Nuremberg, Jobst Hertz, Johann Andreas et Wolfgang Endter, 1665.
In-4 (210 x 165 mm) (32)-346 (10) pp., frontispice, basane brune, dos orné à nerfs, tranches jaspées (reliure de l’époque).
Édition originale rare. Premier traité de stéganographie – ou l’art d’écrire en chiffres, forme neuve de cryptographie en 1665 créée par Gaspar Schott (1608-1666) deux ans après la publication (1663) du Polygraphia de son maître Athanase Kircher (1602-1680). L’invention de son système et des instruments idoines – casiers construits sur le modèle des casses typographiques dont l’Arca Glottotactica, la Cistula Steganographica et la Mensula Steganographica – dérive des cryptographies anciennes étudiées par Kircher prolongées et dépassées avec pour la première fois l’utilisation de la musique notée en guise de code.
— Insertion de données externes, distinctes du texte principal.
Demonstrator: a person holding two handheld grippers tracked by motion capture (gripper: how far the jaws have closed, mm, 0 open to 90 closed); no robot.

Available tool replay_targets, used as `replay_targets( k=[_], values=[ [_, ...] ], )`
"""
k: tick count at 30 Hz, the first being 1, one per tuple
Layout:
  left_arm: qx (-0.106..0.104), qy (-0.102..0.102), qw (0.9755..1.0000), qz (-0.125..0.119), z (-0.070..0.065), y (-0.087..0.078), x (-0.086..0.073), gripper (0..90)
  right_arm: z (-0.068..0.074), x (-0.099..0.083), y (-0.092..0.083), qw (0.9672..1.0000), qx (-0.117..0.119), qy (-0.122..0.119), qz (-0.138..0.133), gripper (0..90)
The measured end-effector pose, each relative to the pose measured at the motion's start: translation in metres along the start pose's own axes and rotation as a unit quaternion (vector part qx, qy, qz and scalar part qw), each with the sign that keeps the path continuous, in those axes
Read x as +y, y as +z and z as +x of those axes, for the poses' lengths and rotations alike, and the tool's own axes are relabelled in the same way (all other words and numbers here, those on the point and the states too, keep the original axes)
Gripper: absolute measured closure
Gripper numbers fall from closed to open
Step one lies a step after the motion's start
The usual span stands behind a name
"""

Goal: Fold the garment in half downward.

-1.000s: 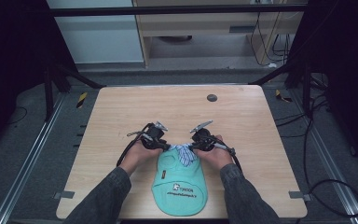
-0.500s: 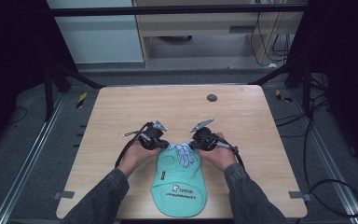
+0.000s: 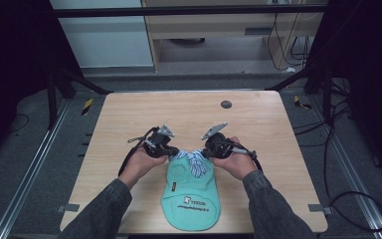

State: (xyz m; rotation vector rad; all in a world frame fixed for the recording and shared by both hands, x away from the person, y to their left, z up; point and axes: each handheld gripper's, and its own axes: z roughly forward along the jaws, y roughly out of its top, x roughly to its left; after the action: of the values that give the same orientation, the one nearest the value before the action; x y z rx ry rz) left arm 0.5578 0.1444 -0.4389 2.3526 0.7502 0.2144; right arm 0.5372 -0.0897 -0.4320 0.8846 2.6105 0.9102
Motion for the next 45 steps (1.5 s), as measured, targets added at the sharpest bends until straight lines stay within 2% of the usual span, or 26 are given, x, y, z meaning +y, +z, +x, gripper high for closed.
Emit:
replay_targets(
  k=[9,14,18,21,30,35,38,45],
  values=[
    [-0.005,0.014,0.9999,0.003,0.002,0.0,0.011,86.1,-0.009,0.0,-0.005,1.0,0.006,-0.001,0.006,83.4],
    [-0.009,0.01,0.9999,-0.002,0.004,0.002,0.014,86.1,-0.017,0.002,-0.008,0.9999,0.011,0.003,0.004,83.9],
    [-0.009,0.011,0.9999,-0.003,0.002,0.0,0.015,86.1,-0.018,0.003,-0.011,0.9999,0.01,-0.002,0.002,83.9],
    [-0.002,0.021,0.9998,-0.002,0.001,-0.004,0.021,86.1,-0.018,0.004,-0.014,1.0,0.007,-0.005,-0.002,84.0],
    [0.005,0.03,0.9995,-0.004,0.0,-0.011,0.03,86.2,-0.021,0.007,-0.02,0.9999,0.003,-0.008,-0.006,84.0],
    [0.004,0.026,0.9996,-0.013,0.003,-0.017,0.033,86.2,-0.023,0.012,-0.024,0.9999,0.0,-0.011,-0.011,84.0],
    [0.008,0.031,0.9994,-0.013,0.003,-0.02,0.034,86.4,-0.023,0.016,-0.026,0.9998,-0.002,-0.016,-0.012,84.0],
    [0.012,0.02,0.9994,-0.026,0.007,-0.026,0.036,86.2,-0.023,0.024,-0.031,0.9994,-0.006,-0.026,-0.021,84.1]
  ],
)
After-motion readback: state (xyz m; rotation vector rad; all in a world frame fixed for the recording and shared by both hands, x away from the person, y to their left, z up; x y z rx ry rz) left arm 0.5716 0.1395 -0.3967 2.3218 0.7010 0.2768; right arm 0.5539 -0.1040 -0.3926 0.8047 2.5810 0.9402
Johann Sebastian Bach à la suite de Johann Kuhnau s’en souviendra et placera sa signature numérique dans plusieurs de ses grandes pièces. Titre-frontispice, armoiries de Ferdinand-Maximilien de Bade-Bade gravées pleine-page au verso du titre en caractères rouge et noir, 6 larges vignettes dans le texte et 11 planches hors-texte gravées par Fürk dont 10 repliées illustrées de casses et tableaux. Notes manuscrites anciennes (pages 282 et 346) relatives à la Pasigraphie et Pasilalie (1799) du chevalier Maimieux. Le faux-titre manque. Coiffes restaurées. Caillet, 10007 ; Dorbon, 4442 ; Sommervogel VII, 910.12.